* _Task to complete_:
Each line of the data below from the one holding "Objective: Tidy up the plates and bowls" to the one holding "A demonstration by", inclusive, is to be reproduced exactly; no other line belongs in the answer.

* _Data section_:
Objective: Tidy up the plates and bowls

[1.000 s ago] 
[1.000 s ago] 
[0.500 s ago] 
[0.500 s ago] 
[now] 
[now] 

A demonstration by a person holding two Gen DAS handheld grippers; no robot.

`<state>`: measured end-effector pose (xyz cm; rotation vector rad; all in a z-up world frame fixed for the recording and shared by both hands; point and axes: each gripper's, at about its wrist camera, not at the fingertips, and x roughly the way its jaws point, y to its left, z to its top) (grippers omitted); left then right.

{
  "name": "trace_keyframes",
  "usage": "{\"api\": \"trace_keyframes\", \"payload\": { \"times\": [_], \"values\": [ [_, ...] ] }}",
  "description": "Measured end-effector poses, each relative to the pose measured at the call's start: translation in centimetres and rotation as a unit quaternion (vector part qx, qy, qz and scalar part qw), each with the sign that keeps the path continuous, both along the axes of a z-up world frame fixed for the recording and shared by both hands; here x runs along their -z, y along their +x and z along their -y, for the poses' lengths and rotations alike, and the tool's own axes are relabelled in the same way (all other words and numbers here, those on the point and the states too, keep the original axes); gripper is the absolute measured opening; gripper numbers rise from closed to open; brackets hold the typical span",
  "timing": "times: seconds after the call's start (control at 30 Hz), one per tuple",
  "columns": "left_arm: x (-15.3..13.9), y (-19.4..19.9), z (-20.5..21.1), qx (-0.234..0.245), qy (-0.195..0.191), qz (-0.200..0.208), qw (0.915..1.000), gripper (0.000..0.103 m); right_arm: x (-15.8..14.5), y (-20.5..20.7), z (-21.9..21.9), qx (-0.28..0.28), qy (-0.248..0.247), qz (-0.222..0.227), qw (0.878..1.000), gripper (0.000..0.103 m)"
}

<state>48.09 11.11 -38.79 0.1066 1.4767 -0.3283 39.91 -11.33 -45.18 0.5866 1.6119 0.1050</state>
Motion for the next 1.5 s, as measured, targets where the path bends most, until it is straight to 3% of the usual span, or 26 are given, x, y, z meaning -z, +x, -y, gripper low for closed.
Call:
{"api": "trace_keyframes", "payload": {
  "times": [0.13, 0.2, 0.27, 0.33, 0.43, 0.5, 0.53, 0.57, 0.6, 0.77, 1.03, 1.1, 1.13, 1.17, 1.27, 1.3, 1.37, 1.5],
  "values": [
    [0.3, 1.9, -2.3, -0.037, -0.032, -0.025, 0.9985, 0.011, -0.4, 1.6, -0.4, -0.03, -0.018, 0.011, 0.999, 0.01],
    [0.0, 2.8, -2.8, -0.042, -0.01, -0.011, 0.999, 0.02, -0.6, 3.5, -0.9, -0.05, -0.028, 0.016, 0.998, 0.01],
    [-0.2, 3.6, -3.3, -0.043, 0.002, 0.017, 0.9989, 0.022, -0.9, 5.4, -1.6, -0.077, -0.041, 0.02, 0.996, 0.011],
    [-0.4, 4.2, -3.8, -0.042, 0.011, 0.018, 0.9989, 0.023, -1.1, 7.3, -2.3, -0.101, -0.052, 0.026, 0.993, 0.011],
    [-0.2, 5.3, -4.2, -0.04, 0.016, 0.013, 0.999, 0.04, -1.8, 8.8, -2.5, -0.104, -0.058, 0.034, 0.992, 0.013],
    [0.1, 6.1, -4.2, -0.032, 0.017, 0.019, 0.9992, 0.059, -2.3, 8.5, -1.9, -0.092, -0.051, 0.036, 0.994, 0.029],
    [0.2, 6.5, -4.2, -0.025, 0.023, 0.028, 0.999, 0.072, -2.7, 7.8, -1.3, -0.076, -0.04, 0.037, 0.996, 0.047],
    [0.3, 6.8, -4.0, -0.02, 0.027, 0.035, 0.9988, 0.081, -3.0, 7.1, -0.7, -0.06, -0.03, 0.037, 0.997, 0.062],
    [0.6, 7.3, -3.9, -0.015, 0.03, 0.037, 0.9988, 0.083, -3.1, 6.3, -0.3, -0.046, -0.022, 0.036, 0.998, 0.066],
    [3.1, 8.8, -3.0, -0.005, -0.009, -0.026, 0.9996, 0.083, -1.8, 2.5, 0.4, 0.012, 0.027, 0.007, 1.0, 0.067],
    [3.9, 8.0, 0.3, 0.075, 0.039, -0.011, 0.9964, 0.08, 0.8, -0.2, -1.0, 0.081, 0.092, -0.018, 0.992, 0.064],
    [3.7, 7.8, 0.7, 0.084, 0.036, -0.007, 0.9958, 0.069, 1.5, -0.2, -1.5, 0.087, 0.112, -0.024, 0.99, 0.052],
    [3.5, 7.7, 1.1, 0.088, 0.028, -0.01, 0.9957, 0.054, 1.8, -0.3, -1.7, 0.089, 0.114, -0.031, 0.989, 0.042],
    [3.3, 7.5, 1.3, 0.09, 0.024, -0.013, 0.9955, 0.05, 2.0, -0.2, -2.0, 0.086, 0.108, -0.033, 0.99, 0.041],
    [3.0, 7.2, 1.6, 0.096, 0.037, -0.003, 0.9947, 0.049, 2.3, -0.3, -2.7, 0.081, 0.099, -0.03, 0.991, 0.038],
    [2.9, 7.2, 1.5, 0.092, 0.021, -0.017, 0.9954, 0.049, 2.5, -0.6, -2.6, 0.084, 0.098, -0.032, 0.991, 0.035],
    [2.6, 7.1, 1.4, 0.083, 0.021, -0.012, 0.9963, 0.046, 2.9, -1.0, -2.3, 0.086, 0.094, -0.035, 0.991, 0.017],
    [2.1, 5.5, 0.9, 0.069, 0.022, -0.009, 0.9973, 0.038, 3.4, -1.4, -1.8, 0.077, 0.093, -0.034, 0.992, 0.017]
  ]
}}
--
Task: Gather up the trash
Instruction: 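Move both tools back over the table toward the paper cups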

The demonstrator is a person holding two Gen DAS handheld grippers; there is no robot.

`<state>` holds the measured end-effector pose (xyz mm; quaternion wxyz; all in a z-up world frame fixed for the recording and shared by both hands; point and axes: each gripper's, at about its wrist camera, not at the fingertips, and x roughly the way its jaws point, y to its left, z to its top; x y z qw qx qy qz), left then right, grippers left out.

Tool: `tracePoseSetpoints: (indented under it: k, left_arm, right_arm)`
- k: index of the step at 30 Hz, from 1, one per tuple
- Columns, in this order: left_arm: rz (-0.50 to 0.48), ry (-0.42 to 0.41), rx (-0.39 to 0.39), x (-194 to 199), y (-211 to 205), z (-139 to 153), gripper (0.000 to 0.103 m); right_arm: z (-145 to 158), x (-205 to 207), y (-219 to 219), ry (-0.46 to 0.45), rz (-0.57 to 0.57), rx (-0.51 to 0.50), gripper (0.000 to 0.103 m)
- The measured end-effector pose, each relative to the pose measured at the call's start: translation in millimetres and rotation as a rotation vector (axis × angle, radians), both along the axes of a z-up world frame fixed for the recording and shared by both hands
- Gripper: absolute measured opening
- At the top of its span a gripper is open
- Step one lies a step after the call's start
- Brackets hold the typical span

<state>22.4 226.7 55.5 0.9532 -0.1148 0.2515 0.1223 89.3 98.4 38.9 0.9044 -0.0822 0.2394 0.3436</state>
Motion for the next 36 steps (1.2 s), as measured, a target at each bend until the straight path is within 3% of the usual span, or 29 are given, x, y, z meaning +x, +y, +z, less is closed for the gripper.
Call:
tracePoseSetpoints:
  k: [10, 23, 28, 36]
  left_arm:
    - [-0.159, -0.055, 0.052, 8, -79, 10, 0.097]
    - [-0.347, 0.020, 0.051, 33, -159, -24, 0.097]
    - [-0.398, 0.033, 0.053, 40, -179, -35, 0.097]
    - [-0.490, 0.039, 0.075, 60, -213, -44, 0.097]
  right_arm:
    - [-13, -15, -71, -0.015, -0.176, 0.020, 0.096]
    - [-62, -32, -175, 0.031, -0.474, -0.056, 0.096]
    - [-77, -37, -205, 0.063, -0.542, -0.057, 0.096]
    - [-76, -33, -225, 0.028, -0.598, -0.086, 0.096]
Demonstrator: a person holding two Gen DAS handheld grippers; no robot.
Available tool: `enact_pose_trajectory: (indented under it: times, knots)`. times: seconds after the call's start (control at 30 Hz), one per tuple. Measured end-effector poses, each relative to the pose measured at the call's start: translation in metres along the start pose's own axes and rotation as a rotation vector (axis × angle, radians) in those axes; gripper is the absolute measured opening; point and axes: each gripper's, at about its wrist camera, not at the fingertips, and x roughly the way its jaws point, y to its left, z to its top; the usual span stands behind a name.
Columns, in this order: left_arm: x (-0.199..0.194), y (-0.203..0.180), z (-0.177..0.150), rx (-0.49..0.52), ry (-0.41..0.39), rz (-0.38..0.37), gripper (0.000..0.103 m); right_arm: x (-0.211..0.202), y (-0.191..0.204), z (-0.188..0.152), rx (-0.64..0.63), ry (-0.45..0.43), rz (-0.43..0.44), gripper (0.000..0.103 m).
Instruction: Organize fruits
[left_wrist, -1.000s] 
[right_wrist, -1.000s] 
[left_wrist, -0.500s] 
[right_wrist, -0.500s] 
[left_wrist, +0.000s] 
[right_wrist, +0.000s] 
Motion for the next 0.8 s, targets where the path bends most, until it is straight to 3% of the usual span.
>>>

* _Result of the exercise_:
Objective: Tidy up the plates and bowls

[1.000 s ago] 
[1.000 s ago] 
[0.500 s ago] 
[0.500 s ago] 
[now] 
[now] 

A demonstration by a person holding two Gen DAS handheld grippers; no robot.

This answer has been given in full.